# [Task objective]
Do not include the pictures; repeat the rest of the data exactly.
START Information supplied
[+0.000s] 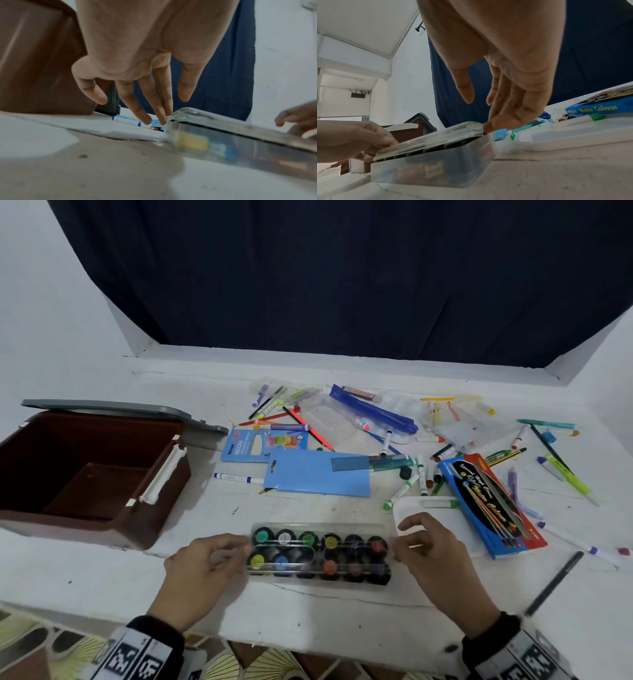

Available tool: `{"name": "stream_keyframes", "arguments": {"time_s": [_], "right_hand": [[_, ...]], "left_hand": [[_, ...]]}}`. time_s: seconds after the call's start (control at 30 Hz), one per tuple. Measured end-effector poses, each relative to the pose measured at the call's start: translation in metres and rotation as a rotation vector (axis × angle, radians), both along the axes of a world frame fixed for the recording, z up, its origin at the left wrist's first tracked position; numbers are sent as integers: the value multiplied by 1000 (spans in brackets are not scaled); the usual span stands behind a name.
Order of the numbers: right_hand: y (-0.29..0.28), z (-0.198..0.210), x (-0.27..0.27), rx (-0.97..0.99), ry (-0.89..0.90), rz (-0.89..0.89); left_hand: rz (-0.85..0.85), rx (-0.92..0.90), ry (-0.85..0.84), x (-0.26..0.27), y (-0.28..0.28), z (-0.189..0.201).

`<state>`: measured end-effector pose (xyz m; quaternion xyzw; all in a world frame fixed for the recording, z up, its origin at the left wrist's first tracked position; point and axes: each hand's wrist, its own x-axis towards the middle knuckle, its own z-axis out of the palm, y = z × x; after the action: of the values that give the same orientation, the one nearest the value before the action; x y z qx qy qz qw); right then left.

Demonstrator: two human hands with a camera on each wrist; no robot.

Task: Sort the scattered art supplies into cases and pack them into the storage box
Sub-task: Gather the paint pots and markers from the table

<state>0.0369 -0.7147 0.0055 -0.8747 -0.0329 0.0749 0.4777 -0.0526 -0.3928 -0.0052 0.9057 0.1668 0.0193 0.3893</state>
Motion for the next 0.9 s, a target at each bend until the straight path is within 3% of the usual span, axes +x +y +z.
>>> {"name": "stream_keyframes", "arguments": {"time_s": [0.1,0.5,0.67,0.77,0.9], "right_hand": [[1,2,0,-41,1,28],[4,-5,7,-220,128,128],[5,3,2,-504,3,278],[7,13,3,-611,16,322],[7,12,11,-497,67,259]], "left_hand": [[-31,104,-7,-1,-1,3],[-21,111,-17,-1,-3,5],[-46,149,-27,-1,1,1],[-110,116,-30,4,3,4],[-100,45,-4,15,15,2]]}}
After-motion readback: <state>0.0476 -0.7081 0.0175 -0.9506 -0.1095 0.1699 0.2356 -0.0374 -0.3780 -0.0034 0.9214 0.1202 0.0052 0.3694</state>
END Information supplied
# [Response to the task]
[+0.000s] 

Available tool: `{"name": "stream_keyframes", "arguments": {"time_s": [_], "right_hand": [[_, ...]], "left_hand": [[_, ...]]}}`. time_s: seconds after the call's start (control at 30 Hz), one per tuple. Measured end-effector poses, each relative to the pose measured at the call's start: translation in metres and rotation as a rotation vector (axis × angle, radians), both along the axes of a world frame fixed for the recording, z up, its origin at the left wrist's first tracked position; numbers are sent as integers: the value multiplied by 1000 (spans in brackets are not scaled); the usual span stands behind a name.
Order of the numbers: right_hand: y (-0.29..0.28), z (-0.198..0.210), x (-0.27..0.27), rx (-0.97..0.99), ry (-0.89..0.90), rz (-0.89..0.89); left_hand: rz (-0.85..0.85), rx (-0.92..0.90), ry (-0.85..0.84), x (-0.26..0.27), y (-0.28..0.28), z (-0.189..0.201).

`<state>`: measured end-effector pose (xyz m; quaternion xyzw; all in a world frame fixed for the recording, z up, its origin at the left wrist's first tracked position; point and axes: each hand's wrist, its own x-axis towards the middle knuckle, its own z-axis out of the palm, y = z × x; after the action: of the values that give the same orientation, the one nearest the value before the action; x y z qx qy qz qw); right then left.

Demonstrator: two human hands with a camera on each wrist; no robot.

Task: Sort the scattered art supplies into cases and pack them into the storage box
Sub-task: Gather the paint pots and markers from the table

<state>0.0369 -0.7147 0.0055 -0.8747 -0.0329 0.0749 0.4777 -0.0526 -0.3928 -0.0052 0.9057 0.1668 0.0193 0.3893</state>
Motion for the next 0.9 s, a target at each bend until the straight path is within 3% of the usual span, axes +x +y +z.
>>> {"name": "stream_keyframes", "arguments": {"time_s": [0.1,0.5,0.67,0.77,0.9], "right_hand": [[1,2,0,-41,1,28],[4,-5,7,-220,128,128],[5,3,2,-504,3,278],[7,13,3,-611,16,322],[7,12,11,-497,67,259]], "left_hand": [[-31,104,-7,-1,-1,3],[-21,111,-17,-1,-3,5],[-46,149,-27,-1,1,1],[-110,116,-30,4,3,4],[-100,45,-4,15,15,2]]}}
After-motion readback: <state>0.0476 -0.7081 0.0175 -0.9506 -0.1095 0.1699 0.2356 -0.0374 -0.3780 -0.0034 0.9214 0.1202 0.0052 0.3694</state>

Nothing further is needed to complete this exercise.